* [Your goal]
Down to the last character, write out the records below.

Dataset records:
+++

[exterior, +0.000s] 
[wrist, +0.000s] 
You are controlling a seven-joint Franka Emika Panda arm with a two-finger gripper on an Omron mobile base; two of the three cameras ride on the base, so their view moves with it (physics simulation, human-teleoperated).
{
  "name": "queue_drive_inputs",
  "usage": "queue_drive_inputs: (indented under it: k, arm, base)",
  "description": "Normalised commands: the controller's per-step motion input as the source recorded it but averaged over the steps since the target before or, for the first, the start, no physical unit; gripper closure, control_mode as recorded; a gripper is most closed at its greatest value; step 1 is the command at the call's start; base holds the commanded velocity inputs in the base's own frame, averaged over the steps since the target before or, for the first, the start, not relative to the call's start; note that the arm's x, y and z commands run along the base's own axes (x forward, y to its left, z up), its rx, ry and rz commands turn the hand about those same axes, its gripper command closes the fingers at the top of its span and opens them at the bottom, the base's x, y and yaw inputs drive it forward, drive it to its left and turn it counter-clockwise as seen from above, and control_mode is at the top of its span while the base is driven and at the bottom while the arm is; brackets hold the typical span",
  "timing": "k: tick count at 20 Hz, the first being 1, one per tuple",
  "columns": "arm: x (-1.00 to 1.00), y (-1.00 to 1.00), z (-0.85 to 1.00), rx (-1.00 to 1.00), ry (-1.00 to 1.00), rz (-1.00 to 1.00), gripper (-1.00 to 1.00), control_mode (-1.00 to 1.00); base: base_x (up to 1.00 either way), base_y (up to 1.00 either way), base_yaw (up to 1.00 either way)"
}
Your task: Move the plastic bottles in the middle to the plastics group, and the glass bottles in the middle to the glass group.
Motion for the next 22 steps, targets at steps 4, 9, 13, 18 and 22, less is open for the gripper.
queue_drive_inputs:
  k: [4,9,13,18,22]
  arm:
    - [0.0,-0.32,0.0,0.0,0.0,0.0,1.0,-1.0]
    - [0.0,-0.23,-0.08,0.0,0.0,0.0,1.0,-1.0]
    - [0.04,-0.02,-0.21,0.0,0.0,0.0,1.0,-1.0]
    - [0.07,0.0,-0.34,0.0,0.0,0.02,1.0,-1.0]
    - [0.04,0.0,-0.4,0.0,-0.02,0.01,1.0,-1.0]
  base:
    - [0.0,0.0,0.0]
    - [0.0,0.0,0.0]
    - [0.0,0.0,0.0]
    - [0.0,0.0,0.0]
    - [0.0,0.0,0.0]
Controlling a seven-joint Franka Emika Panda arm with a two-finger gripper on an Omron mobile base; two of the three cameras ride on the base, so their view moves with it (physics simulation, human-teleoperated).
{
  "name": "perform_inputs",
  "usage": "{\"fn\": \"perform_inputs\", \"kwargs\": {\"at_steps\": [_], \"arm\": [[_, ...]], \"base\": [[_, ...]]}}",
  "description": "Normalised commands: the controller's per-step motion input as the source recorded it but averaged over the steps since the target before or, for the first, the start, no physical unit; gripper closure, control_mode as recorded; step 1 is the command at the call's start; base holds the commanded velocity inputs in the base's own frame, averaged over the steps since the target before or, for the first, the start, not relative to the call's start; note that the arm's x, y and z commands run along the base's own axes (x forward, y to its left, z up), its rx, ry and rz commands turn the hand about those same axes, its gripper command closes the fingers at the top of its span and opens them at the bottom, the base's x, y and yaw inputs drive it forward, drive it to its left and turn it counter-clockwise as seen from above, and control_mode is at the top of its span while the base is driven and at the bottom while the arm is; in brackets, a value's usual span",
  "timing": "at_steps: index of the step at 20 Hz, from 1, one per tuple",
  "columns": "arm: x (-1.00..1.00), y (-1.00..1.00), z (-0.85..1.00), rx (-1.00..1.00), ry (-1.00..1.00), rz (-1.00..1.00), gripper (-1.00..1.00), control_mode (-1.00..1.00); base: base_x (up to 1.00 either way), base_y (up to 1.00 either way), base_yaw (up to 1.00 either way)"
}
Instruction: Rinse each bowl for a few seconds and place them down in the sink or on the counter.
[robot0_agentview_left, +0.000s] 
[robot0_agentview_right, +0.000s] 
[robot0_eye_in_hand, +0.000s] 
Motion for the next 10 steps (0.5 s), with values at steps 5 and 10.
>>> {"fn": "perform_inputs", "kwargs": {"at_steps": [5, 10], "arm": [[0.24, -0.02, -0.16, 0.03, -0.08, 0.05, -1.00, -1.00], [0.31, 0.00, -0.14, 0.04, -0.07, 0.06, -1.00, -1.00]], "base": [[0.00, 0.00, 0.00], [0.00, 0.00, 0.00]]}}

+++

* [Output for this task]
[exterior, +0.000s] 
[wrist, +0.000s] 
You are controlling a seven-joint Franka Emika Panda arm with a two-finger gripper on an Omron mobile base; two of the three cameras ride on the base, so their view moves with it (physics simulation, human-teleoperated).
{
  "name": "queue_drive_inputs",
  "usage": "queue_drive_inputs: (indented under it: k, arm, base)",
  "description": "Normalised commands: the controller's per-step motion input as the source recorded it but averaged over the steps since the target before or, for the first, the start, no physical unit; gripper closure, control_mode as recorded; a gripper is most closed at its greatest value; step 1 is the command at the call's start; base holds the commanded velocity inputs in the base's own frame, averaged over the steps since the target before or, for the first, the start, not relative to the call's start; note that the arm's x, y and z commands run along the base's own axes (x forward, y to its left, z up), its rx, ry and rz commands turn the hand about those same axes, its gripper command closes the fingers at the top of its span and opens them at the bottom, the base's x, y and yaw inputs drive it forward, drive it to its left and turn it counter-clockwise as seen from above, and control_mode is at the top of its span while the base is driven and at the bottom while the arm is; brackets hold the typical span",
  "timing": "k: tick count at 20 Hz, the first being 1, one per tuple",
  "columns": "arm: x (-1.00 to 1.00), y (-1.00 to 1.00), z (-0.85 to 1.00), rx (-1.00 to 1.00), ry (-1.00 to 1.00), rz (-1.00 to 1.00), gripper (-1.00 to 1.00), control_mode (-1.00 to 1.00); base: base_x (up to 1.00 either way), base_y (up to 1.00 either way), base_yaw (up to 1.00 either way)"
}
Your task: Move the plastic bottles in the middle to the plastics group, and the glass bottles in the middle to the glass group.
Motion for the next 22 steps, targets at steps 4, 9, 13, 18 and 22, less is open for the gripper.
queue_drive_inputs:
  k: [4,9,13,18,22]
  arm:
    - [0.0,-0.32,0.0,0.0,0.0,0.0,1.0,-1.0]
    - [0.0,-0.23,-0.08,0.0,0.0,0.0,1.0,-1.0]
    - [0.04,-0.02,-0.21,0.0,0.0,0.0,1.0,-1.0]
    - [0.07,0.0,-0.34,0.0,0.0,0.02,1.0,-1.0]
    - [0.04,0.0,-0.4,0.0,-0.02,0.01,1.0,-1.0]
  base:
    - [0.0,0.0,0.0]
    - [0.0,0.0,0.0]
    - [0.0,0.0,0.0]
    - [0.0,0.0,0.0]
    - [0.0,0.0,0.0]
Controlling a seven-joint Franka Emika Panda arm with a two-finger gripper on an Omron mobile base; two of the three cameras ride on the base, so their view moves with it (physics simulation, human-teleoperated).
{
  "name": "perform_inputs",
  "usage": "{\"fn\": \"perform_inputs\", \"kwargs\": {\"at_steps\": [_], \"arm\": [[_, ...]], \"base\": [[_, ...]]}}",
  "description": "Normalised commands: the controller's per-step motion input as the source recorded it but averaged over the steps since the target before or, for the first, the start, no physical unit; gripper closure, control_mode as recorded; step 1 is the command at the call's start; base holds the commanded velocity inputs in the base's own frame, averaged over the steps since the target before or, for the first, the start, not relative to the call's start; note that the arm's x, y and z commands run along the base's own axes (x forward, y to its left, z up), its rx, ry and rz commands turn the hand about those same axes, its gripper command closes the fingers at the top of its span and opens them at the bottom, the base's x, y and yaw inputs drive it forward, drive it to its left and turn it counter-clockwise as seen from above, and control_mode is at the top of its span while the base is driven and at the bottom while the arm is; in brackets, a value's usual span",
  "timing": "at_steps: index of the step at 20 Hz, from 1, one per tuple",
  "columns": "arm: x (-1.00..1.00), y (-1.00..1.00), z (-0.85..1.00), rx (-1.00..1.00), ry (-1.00..1.00), rz (-1.00..1.00), gripper (-1.00..1.00), control_mode (-1.00..1.00); base: base_x (up to 1.00 either way), base_y (up to 1.00 either way), base_yaw (up to 1.00 either way)"
}
Instruction: Rinse each bowl for a few seconds and place them down in the sink or on the counter.
[robot0_agentview_left, +0.000s] 
[robot0_agentview_right, +0.000s] 
[robot0_eye_in_hand, +0.000s] 
Motion for the next 10 steps (0.5 s), with values at steps 5 and 10.
>>> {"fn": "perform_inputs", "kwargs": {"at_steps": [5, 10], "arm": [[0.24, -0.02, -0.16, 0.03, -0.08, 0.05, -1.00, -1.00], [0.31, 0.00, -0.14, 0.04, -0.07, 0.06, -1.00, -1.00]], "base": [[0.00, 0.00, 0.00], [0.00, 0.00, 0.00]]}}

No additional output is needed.